Тверитинов скрипнул зубами:
— Да. Он съел недельный запас продуктов и теперь его рвет в моей уборной.
Жанна медленно застегивала пуговицы на блузке.
— У кого-то остались ключи от твоей квартиры? — ровным голосом спросила она.
Жар медленно уходил, и под все еще вздрагивающей кучей углей теплился едва заметный огонек.
— Сейчас я их реквизирую, — процедил Тверитинов. — Извини.
Он привел свою одежду в порядок, потому что с вытащенной из штанов рубашкой чувствовал себя дураком.
— Бэ-э-э! — снова донеслось из уборной.
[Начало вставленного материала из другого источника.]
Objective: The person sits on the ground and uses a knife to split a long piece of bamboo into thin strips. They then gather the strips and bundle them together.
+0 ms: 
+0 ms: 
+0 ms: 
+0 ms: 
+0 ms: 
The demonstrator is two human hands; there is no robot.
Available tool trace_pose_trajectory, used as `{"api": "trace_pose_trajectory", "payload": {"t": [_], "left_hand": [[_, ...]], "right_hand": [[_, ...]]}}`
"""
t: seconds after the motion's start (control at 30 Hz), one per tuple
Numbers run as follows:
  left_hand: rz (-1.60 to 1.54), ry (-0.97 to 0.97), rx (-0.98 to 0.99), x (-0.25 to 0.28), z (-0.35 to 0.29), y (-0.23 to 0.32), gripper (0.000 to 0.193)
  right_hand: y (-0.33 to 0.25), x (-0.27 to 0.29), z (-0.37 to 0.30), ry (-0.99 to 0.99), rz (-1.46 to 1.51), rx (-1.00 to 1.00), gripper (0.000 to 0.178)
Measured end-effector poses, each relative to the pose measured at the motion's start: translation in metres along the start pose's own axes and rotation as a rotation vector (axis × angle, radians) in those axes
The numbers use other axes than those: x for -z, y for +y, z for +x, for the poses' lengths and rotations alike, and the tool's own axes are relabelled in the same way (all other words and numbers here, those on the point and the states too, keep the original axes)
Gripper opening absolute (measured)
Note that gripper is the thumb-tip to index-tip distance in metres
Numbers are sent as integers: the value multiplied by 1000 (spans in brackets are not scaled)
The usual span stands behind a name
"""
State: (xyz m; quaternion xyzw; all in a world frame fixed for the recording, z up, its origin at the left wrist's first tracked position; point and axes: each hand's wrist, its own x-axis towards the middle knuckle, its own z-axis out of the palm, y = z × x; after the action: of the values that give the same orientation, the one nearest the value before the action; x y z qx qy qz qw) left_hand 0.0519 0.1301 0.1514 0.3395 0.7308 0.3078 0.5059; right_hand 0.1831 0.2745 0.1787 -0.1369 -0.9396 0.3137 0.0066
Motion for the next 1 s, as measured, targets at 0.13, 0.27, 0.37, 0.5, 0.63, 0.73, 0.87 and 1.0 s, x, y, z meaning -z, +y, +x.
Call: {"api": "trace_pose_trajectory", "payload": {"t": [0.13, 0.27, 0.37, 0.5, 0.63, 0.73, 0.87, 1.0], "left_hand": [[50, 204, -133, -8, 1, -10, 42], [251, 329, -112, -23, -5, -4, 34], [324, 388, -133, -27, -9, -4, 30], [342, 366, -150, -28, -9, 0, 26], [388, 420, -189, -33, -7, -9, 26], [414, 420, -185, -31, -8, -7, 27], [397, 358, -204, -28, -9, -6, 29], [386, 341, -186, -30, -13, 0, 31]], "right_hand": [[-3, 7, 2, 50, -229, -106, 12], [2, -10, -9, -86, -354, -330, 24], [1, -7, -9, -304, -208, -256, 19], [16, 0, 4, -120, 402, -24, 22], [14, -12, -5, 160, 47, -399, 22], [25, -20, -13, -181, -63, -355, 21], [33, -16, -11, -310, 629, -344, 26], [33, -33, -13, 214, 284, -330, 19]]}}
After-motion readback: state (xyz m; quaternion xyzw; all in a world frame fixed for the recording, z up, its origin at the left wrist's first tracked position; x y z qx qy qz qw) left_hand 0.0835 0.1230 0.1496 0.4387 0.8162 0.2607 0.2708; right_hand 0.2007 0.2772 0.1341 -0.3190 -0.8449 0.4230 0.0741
Теперь уже громко и бескомпромиссно. После чего дрожащий голос потребовал:
— Давай, давай, скотина, выворачивайся!
— Серж, их там двое! — Жанна схватила Тверитинова за руку. — Может быть, лучше позвать консьержа?
— Не беспокойся, — ответил тот и попросил:
— Позволь, я взгляну.
Свет в туалете не горел, и первое, что Сергей сделал, так это хлопнул по выключателю. После чего распахнул дверь.
Она стояла, склонившись над унитазом — в плаще и одном сапоге с расстегнутой «молнией». Когда вспыхнула лампа, Сабина сощурилась и, глупо моргая, повернулась к нему лицом. Вернее, тем, что должно было носить это гордое имя. И радостно воскликнула:
— О, босс! А я тут к вам в уборную заехала, чтобы вырвать. Вы не против?
Кажется, он был против. Потому что схватил ее за шкирку и вытащил в коридор. Встряхнул и поставил на ноги.